TO DO → Could you write out, word for word, only the lines from the one containing "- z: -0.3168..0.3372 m" through the last line of the data below?

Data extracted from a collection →
━━━━
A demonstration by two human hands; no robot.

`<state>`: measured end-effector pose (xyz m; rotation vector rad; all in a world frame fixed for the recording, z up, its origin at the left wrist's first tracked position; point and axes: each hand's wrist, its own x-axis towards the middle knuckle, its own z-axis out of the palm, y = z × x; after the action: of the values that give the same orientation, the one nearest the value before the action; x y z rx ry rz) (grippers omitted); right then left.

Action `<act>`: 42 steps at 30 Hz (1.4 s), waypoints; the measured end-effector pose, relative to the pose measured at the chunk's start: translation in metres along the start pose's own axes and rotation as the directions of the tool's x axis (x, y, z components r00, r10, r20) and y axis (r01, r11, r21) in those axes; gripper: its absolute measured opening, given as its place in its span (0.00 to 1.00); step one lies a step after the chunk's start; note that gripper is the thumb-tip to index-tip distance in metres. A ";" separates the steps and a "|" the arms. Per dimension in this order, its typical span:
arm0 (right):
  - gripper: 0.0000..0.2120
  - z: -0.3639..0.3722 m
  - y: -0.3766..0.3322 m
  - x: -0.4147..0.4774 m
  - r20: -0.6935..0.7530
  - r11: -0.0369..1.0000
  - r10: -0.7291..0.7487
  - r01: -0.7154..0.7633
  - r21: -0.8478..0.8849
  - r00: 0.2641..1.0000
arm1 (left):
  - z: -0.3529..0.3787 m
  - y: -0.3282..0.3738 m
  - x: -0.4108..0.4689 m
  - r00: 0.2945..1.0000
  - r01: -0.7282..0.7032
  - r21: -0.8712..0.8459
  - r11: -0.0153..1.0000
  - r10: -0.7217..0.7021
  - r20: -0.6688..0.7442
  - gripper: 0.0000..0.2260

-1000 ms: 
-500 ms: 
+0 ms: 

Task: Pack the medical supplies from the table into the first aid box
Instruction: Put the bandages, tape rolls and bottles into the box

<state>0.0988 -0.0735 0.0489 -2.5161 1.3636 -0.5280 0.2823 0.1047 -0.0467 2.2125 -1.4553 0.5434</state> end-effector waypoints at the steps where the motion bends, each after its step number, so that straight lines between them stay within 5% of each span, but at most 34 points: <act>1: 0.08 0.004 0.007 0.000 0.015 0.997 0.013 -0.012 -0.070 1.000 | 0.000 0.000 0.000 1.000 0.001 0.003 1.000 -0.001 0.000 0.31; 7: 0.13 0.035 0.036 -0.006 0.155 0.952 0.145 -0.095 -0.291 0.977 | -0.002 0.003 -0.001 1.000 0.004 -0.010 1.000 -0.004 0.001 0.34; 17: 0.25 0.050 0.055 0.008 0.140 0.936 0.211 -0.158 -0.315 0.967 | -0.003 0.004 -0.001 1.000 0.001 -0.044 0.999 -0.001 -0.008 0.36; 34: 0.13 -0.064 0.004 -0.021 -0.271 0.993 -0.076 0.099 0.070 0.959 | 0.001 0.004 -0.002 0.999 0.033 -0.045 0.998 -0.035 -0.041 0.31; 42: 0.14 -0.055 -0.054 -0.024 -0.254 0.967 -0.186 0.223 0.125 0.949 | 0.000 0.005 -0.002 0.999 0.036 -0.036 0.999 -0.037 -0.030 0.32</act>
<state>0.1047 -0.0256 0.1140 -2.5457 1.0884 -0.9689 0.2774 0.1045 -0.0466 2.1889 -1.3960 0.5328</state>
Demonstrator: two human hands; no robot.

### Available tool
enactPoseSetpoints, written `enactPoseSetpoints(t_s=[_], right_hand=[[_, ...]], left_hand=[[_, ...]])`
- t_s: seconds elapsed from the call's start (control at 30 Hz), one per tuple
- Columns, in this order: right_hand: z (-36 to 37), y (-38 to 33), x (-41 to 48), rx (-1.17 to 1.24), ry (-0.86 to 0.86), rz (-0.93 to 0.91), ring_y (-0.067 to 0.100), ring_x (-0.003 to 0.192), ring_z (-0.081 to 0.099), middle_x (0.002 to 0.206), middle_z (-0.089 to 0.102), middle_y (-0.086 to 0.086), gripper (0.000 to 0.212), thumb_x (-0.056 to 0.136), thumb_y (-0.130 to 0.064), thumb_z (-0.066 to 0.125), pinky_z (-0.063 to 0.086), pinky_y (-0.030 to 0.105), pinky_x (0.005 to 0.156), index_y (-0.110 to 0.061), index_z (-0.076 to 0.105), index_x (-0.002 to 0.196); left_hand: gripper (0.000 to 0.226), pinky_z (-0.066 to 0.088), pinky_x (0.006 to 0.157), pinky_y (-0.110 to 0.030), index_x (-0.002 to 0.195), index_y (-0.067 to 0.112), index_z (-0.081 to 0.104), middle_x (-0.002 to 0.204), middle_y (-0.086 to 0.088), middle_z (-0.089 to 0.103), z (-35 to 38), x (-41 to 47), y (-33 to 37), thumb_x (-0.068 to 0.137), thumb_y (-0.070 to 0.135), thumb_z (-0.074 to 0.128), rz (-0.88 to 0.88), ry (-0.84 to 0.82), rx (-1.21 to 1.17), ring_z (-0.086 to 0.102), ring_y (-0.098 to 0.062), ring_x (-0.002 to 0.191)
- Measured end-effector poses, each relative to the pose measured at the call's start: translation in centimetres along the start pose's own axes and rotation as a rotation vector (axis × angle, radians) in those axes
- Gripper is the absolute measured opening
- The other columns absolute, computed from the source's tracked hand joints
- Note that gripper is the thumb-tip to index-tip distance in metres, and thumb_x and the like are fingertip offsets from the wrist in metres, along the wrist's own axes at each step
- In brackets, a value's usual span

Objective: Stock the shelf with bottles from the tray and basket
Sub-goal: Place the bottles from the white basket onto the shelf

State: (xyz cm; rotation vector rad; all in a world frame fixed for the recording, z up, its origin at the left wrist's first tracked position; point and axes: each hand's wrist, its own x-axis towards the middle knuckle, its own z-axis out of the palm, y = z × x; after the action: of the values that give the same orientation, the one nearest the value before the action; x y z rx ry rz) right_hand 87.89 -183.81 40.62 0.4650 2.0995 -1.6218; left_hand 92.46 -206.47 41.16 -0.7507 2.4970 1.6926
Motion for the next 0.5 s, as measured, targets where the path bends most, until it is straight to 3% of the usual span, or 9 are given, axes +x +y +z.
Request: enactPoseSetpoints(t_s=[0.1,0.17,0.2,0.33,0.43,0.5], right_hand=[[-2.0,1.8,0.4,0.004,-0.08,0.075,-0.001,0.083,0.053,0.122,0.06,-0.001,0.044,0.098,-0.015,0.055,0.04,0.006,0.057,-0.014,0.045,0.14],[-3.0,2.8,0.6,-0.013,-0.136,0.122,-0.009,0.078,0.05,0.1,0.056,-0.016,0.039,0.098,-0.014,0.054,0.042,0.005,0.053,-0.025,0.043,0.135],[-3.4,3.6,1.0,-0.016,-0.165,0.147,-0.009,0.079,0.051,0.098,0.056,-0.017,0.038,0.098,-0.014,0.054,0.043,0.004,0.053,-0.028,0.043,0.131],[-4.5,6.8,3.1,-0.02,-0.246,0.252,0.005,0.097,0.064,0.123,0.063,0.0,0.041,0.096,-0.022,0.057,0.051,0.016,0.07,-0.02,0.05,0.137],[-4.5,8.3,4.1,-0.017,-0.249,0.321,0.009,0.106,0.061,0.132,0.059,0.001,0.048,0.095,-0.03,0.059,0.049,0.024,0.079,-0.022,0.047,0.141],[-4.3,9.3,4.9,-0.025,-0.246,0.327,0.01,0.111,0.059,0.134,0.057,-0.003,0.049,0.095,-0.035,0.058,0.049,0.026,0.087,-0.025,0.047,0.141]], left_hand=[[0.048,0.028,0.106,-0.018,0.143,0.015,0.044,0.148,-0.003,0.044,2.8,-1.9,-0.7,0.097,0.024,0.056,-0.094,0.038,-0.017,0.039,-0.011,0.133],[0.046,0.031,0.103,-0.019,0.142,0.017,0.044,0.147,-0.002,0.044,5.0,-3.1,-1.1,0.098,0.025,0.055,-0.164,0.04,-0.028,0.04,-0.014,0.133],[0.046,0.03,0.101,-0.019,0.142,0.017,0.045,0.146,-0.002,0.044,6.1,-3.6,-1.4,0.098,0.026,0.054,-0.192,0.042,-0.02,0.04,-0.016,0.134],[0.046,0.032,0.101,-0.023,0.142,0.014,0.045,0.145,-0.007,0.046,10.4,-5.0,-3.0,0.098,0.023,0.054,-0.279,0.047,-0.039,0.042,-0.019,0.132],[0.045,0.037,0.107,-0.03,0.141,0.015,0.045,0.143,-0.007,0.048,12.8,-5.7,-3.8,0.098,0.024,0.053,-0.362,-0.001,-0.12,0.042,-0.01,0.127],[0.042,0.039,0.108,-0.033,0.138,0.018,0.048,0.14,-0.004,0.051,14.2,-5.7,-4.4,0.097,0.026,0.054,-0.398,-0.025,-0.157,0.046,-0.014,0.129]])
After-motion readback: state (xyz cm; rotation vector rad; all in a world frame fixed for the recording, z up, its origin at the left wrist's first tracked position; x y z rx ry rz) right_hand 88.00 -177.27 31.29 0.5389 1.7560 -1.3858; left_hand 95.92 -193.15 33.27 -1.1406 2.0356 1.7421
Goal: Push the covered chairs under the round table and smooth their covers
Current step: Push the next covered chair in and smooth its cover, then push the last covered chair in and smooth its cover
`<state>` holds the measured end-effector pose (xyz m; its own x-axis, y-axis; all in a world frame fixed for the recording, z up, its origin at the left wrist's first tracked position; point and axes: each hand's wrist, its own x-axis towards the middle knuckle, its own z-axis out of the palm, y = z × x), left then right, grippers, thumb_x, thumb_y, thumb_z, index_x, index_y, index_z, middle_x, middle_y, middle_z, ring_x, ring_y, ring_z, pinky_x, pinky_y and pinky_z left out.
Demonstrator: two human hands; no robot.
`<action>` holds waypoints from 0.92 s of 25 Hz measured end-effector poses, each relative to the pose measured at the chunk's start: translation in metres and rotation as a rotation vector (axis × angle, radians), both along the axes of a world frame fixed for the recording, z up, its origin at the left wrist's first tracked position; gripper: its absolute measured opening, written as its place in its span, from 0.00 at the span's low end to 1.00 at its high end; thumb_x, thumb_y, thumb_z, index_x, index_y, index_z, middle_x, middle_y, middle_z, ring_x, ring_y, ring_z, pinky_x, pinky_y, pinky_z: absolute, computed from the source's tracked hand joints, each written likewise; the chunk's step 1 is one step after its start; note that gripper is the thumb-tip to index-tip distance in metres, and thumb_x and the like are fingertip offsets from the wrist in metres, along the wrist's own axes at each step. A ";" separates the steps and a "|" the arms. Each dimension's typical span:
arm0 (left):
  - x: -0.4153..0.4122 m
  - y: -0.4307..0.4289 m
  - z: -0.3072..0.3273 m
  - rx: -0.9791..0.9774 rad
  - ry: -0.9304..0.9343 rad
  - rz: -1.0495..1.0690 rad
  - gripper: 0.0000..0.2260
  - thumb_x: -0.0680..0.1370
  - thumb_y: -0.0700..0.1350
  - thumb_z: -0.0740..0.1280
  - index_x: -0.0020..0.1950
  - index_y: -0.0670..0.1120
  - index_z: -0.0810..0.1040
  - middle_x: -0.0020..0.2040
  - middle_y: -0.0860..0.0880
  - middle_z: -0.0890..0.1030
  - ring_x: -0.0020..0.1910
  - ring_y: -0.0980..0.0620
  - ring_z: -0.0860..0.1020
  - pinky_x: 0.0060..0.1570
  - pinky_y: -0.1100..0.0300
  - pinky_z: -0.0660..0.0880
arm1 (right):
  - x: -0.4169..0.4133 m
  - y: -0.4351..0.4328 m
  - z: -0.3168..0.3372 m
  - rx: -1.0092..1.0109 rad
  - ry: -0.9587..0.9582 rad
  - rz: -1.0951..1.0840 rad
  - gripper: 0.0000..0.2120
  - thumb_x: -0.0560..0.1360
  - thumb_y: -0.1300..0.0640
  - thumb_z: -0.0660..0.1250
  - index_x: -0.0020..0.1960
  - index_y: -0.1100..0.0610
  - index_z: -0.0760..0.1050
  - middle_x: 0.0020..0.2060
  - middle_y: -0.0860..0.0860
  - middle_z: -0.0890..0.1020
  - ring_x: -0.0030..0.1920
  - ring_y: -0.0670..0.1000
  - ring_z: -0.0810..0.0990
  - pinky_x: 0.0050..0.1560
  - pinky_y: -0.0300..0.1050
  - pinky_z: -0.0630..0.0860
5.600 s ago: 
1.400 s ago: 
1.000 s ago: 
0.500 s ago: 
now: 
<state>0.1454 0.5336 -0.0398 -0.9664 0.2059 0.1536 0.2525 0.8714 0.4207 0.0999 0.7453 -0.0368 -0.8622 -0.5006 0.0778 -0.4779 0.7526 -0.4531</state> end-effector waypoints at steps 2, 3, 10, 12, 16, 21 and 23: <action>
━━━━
SOLUTION FOR THIS PROBLEM →
  - z: -0.3168..0.3372 m
  - rx: -1.0092..1.0109 rad
  - ry: -0.9587..0.9582 rad
  - rz: -1.0951..1.0840 rad
  - gripper: 0.0000..0.2120
  - thumb_x: -0.0560..0.1360
  - thumb_y: -0.1300..0.0640
  - thumb_z: -0.0660..0.1250
  - index_x: -0.0020..0.1960
  - index_y: -0.1100..0.0610
  - index_z: -0.0760..0.1050
  - middle_x: 0.0020..0.2060
  - middle_y: -0.0860..0.0860
  - middle_z: -0.0890..0.1020
  - ring_x: -0.0030..0.1920
  - ring_y: -0.0670..0.1000
  - ring_z: -0.0810..0.0990
  - pinky_x: 0.0050..0.1560
  - pinky_y: -0.0300..0.1050
  - pinky_z: -0.0630..0.0860
5.600 s ago: 
1.400 s ago: 
1.000 s ago: 
0.500 s ago: 
now: 
<state>0.1454 0.5336 -0.0398 -0.9664 0.2059 0.1536 0.2525 0.8714 0.4207 0.0999 0.7453 -0.0368 -0.8622 -0.5006 0.0778 -0.4779 0.7526 -0.4531</state> end-effector waypoints at steps 2, 3, 10, 12, 16, 21 and 23: <action>

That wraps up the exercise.